Introducing the Cobbette

by Joe Gray

Cobbette-(128x128)“Cobbette” is a bit of a cheap pun, I will admit – a “corny” pun, even, if you’ll humour me further. Also, I should warn that you that it’s probably not in your desktop dictionary, and it’s certainly not going to get you any points on the Scrabble board. The esteemed scholar W I Kipedia doesn’t even recognize the term. It seems to have been invented by the Colonel, or one of his catering comrades, as a way of making kernels sound more amaizeing (enough with the word play, already).

However, it does neatly describe a new BaseballGB feature that I’ve been planning to get going for some time. Simply put, a “Cobbette” is a baseball “history snippet” with some link to Britain, strong or tenuous. They’re provided by Project Cobb (the Project for the Chronicling of British Baseball), which is a SABR Chartered Community.

If anyone has any ideas they want to suggest or even write up themselves, please share them in the comments below or contact me through this link.

To kick it off, and just to prove that tenuous is perfectly acceptable, I’ve got something from a man with a very special name.

Ty Cobb, according to the 26 July 1924 issue of the New York Times, was an advocate for baseball’s globalization and looked forward to the day when England would take up the game (we’d been playing it here since 1889, of course, but we’ll forgive him that). The Georgia Peach was quoted as saying that the “English are especially suited to it.” Unfortunately, he didn’t elaborate on his reasons for feeling this way, or at least if he did, the journalist wasn’t sufficiently enthralled to waste any characters on a telegram from Toronto, the city which Cobb’s Detroit Tigers were visiting at the time. Later in 1924, the New York Giants and Chicago White Sox would visit England, which suggests that Cobb’s comment had some kind of prompt behind it.

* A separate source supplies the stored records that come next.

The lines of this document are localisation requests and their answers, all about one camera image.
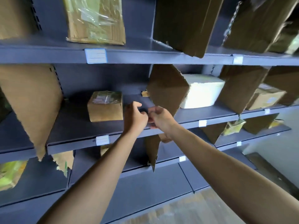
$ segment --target white styrofoam box
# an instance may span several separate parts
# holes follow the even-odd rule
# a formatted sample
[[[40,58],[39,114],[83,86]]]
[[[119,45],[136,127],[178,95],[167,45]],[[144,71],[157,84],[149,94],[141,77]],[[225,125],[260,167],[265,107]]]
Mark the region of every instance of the white styrofoam box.
[[[181,108],[200,108],[214,105],[224,81],[213,75],[183,74],[189,84],[189,92],[182,101]]]

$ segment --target wooden floor
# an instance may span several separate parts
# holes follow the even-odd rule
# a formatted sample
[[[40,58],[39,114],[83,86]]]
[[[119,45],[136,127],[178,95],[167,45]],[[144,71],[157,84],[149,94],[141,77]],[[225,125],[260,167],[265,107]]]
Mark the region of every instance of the wooden floor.
[[[244,224],[213,189],[166,205],[123,224]]]

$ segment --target human arm
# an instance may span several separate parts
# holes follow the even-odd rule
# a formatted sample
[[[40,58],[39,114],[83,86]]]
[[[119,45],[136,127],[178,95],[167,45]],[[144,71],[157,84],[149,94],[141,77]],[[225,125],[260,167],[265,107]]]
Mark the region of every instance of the human arm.
[[[46,212],[42,224],[99,224],[108,207],[133,144],[145,128],[148,116],[134,101],[124,114],[124,132],[65,194]]]
[[[161,107],[149,109],[152,128],[173,139],[221,199],[246,223],[299,223],[299,202],[240,161],[180,126]]]

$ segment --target human hand
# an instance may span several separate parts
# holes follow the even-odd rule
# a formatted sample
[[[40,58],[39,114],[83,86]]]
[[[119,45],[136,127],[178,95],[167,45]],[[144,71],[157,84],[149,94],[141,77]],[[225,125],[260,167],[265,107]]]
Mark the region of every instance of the human hand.
[[[153,123],[150,126],[151,129],[159,128],[164,133],[168,134],[171,128],[178,123],[174,120],[170,112],[160,106],[154,106],[148,109],[149,123]]]
[[[141,106],[141,103],[133,101],[125,108],[124,133],[133,133],[136,137],[138,137],[146,127],[148,116],[146,112],[139,112],[138,107]]]

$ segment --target shelf label
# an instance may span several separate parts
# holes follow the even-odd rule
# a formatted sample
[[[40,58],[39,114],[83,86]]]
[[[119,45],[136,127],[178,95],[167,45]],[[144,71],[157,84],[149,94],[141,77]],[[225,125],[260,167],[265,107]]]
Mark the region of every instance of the shelf label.
[[[265,109],[265,115],[269,115],[270,114],[270,109],[269,108],[266,108]]]
[[[233,64],[243,64],[243,56],[234,56]]]
[[[88,64],[107,63],[107,54],[105,49],[85,49],[85,55]]]
[[[207,120],[199,120],[198,121],[198,127],[206,127],[207,126]]]
[[[179,157],[179,161],[180,161],[180,162],[186,161],[186,156],[180,156],[180,157]]]
[[[95,138],[97,146],[110,144],[109,135],[98,136]]]

My favourite thing about the story is that only after reporting Cobb’s support for baseball in England did the journalist mention the little fact that Cobb had also that day confirmed his plans to retire from playing the game full time at the end of that season. Cobb said that he would “play a few odd games” after 1924. It is not surprising that a “few odd games” for one of the sport’s most famously fierce competitors actually worked out as 428 contests. And 525 hits. And 303 runs. Perhaps the journalist put the England quote above the “few odd games” announcement because it seemed less far-fetched.